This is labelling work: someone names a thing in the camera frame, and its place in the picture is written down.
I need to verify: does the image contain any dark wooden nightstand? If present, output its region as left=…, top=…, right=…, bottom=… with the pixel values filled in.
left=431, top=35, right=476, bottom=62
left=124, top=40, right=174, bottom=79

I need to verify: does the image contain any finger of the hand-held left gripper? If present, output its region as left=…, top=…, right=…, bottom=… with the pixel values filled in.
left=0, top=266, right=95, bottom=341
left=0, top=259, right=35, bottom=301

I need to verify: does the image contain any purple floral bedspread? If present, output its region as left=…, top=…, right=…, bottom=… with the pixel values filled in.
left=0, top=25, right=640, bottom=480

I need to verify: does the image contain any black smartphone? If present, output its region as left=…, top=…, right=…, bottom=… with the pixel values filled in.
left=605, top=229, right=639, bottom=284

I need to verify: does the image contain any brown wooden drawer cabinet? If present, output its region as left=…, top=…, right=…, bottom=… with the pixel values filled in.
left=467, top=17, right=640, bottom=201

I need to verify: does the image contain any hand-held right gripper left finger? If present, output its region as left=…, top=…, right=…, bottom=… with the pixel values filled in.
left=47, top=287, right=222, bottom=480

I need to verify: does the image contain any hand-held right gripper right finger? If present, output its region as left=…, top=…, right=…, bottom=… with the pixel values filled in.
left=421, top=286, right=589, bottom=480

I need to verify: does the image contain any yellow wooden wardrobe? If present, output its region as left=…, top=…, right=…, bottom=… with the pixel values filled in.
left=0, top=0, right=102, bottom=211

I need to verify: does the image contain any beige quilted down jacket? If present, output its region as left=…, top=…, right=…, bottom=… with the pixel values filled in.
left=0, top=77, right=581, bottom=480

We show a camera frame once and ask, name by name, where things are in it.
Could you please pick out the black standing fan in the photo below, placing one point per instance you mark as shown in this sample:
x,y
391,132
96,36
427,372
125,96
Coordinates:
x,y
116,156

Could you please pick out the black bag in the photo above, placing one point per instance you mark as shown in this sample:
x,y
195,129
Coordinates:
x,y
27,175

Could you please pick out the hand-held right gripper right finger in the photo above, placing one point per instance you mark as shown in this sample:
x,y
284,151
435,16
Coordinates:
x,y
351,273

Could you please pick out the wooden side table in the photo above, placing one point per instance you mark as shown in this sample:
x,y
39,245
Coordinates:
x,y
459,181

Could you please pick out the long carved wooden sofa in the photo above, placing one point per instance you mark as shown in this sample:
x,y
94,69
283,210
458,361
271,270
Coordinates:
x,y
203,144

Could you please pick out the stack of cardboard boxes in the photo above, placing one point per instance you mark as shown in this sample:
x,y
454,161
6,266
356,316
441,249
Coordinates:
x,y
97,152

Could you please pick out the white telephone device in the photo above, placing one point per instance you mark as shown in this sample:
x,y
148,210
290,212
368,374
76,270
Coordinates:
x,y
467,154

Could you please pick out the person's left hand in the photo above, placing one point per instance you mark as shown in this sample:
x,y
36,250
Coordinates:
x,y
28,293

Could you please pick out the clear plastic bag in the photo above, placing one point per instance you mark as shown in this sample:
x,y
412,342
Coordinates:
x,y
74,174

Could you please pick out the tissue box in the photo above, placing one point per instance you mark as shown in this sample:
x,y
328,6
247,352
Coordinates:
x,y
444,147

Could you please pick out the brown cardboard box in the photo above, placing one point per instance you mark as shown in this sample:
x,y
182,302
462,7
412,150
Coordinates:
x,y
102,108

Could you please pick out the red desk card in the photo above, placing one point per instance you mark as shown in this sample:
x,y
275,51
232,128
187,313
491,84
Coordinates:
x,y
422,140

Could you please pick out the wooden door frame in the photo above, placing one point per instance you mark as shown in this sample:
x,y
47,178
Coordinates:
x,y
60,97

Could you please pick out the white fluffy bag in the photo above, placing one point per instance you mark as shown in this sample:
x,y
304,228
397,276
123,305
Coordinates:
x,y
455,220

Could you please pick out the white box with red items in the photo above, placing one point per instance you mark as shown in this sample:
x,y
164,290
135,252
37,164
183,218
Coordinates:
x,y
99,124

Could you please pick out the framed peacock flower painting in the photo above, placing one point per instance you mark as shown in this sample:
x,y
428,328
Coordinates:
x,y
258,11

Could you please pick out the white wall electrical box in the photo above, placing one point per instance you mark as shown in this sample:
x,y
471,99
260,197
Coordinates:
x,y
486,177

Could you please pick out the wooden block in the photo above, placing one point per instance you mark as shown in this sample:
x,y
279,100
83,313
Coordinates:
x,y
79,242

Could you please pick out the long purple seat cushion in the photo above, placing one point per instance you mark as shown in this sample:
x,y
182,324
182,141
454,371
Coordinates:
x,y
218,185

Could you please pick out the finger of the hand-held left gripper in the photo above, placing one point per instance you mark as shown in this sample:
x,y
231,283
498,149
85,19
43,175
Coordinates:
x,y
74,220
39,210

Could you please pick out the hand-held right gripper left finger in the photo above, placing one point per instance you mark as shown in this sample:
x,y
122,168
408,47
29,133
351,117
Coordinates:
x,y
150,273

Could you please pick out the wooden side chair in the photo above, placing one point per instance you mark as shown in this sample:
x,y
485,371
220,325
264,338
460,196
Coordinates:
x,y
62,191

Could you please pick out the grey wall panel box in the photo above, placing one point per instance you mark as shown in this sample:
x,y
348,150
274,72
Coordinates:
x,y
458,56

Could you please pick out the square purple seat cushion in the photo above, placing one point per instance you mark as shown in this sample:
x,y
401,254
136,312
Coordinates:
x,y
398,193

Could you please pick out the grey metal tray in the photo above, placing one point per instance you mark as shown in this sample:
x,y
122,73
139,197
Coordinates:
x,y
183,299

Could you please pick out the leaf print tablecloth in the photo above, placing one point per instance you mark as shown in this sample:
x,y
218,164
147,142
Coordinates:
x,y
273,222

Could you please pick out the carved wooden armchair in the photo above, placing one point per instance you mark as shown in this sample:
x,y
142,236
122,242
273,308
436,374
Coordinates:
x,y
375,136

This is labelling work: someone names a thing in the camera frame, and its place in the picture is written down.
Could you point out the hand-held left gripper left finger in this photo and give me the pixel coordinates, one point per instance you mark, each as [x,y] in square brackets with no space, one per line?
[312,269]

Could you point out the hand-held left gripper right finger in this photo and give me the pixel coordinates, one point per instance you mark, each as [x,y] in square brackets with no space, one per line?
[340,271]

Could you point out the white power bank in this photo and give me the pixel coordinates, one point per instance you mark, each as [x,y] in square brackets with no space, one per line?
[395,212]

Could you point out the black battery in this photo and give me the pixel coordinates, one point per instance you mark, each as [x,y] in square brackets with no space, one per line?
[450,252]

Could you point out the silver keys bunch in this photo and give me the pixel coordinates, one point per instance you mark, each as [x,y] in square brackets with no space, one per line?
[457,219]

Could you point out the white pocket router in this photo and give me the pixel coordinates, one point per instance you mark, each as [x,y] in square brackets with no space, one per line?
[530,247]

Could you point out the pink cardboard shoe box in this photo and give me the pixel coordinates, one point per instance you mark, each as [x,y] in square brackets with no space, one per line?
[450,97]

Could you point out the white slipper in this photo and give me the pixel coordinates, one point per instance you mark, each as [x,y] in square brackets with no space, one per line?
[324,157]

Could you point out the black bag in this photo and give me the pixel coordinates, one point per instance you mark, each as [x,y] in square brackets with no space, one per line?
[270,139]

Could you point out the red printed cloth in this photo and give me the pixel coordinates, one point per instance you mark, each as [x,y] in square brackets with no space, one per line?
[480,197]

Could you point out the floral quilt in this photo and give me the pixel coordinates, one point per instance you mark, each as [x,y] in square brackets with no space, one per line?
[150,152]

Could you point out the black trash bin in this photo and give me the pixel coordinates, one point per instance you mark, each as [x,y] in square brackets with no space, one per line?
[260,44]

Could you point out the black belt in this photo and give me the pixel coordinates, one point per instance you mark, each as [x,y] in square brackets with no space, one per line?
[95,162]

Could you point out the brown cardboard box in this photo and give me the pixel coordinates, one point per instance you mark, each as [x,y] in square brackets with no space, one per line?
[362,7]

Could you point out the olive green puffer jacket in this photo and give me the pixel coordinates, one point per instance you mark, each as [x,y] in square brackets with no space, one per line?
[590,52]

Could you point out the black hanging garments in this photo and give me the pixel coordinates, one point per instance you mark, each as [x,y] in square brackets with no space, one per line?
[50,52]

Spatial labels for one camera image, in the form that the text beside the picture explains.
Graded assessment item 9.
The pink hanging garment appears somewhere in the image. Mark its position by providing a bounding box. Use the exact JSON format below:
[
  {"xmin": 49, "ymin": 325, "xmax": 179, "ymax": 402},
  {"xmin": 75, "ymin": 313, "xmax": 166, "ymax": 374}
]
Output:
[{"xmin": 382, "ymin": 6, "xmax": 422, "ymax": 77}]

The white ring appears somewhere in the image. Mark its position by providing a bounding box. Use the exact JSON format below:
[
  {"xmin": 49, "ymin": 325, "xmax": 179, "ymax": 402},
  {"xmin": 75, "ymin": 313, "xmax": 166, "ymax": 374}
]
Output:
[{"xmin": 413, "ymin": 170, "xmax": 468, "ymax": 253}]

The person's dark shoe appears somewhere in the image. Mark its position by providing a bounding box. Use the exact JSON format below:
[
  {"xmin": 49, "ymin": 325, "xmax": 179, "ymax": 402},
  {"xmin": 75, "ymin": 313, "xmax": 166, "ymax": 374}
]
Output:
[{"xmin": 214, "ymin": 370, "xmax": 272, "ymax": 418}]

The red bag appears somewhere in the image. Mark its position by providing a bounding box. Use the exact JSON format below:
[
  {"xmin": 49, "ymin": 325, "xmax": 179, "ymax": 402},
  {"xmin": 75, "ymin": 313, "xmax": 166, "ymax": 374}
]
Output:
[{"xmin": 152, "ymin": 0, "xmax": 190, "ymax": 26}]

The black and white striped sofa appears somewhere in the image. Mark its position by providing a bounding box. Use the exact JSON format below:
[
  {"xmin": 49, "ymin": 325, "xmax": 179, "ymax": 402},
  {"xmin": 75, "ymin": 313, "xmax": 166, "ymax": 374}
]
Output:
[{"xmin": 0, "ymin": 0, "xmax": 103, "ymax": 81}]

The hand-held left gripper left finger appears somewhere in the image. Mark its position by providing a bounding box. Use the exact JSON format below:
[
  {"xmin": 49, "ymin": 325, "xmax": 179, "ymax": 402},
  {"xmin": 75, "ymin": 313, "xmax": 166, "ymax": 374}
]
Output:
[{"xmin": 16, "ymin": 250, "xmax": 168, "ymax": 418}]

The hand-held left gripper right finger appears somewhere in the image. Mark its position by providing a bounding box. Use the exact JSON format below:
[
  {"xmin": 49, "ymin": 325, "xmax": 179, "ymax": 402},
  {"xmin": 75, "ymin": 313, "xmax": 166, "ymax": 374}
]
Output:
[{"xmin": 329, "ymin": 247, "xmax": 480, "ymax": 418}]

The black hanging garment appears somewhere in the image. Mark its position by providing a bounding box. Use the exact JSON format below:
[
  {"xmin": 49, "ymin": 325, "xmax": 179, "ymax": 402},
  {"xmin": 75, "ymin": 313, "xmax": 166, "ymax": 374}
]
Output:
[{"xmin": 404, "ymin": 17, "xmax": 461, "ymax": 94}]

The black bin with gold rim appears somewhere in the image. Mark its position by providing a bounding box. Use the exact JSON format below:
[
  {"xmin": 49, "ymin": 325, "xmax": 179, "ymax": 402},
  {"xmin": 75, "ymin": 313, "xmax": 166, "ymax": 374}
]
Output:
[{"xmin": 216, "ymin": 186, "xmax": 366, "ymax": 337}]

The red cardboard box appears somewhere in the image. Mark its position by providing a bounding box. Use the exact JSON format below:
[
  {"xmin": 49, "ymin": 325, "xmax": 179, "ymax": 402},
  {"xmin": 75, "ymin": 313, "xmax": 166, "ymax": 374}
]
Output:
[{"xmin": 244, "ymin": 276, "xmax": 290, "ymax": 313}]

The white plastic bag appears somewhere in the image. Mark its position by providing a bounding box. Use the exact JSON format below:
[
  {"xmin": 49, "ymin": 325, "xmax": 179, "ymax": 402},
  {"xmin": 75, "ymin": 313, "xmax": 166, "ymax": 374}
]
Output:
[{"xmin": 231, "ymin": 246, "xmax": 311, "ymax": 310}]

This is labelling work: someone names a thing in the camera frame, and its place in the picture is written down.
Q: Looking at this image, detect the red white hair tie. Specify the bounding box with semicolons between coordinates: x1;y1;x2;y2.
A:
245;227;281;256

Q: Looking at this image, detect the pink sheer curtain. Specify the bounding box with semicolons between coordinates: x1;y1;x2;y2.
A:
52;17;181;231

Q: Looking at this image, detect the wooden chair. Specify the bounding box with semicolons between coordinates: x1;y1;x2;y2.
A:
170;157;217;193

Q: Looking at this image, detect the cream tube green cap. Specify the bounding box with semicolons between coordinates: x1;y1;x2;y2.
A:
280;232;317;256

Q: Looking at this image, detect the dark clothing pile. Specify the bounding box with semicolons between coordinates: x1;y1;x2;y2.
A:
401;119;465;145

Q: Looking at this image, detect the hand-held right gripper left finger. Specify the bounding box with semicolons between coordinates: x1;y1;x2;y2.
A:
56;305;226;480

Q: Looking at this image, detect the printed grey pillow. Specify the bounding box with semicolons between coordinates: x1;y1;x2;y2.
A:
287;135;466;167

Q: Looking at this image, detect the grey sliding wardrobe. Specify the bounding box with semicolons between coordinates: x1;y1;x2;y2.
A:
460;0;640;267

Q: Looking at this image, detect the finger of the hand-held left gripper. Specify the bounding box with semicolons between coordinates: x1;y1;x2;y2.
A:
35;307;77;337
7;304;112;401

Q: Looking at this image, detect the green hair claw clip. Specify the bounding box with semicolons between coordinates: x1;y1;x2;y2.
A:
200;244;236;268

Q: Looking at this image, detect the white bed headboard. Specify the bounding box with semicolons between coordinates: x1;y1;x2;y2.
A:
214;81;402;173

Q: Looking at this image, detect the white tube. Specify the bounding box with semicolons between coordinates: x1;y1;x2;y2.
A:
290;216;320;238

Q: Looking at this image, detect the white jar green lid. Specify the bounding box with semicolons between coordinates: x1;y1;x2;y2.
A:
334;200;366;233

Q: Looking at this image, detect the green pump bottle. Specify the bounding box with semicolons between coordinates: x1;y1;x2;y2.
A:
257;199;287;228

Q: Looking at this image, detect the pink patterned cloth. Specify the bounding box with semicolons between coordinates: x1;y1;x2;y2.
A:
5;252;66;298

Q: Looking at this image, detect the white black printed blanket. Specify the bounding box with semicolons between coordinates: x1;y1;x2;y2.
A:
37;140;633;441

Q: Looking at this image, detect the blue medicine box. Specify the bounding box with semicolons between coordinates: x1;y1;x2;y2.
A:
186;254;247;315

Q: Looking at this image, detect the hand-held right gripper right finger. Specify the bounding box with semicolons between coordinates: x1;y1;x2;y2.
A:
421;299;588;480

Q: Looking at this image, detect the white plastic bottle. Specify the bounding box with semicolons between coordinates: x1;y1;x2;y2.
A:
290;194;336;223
• • • • • • •
*Exercise aim*. Please go through the entries and show every line with the word "plastic".

*Finished exercise*.
Could you please pick out the clear plastic bag in the photo above, placing one point per instance you mark as shown in this sample:
The white plastic bag appears somewhere in the image. Mark its position by providing a bounding box. Use the exact JSON format below:
Q: Looking at this image, detect the white plastic bottle. Specify the bounding box with semicolons between coordinates: x1;y1;x2;y2.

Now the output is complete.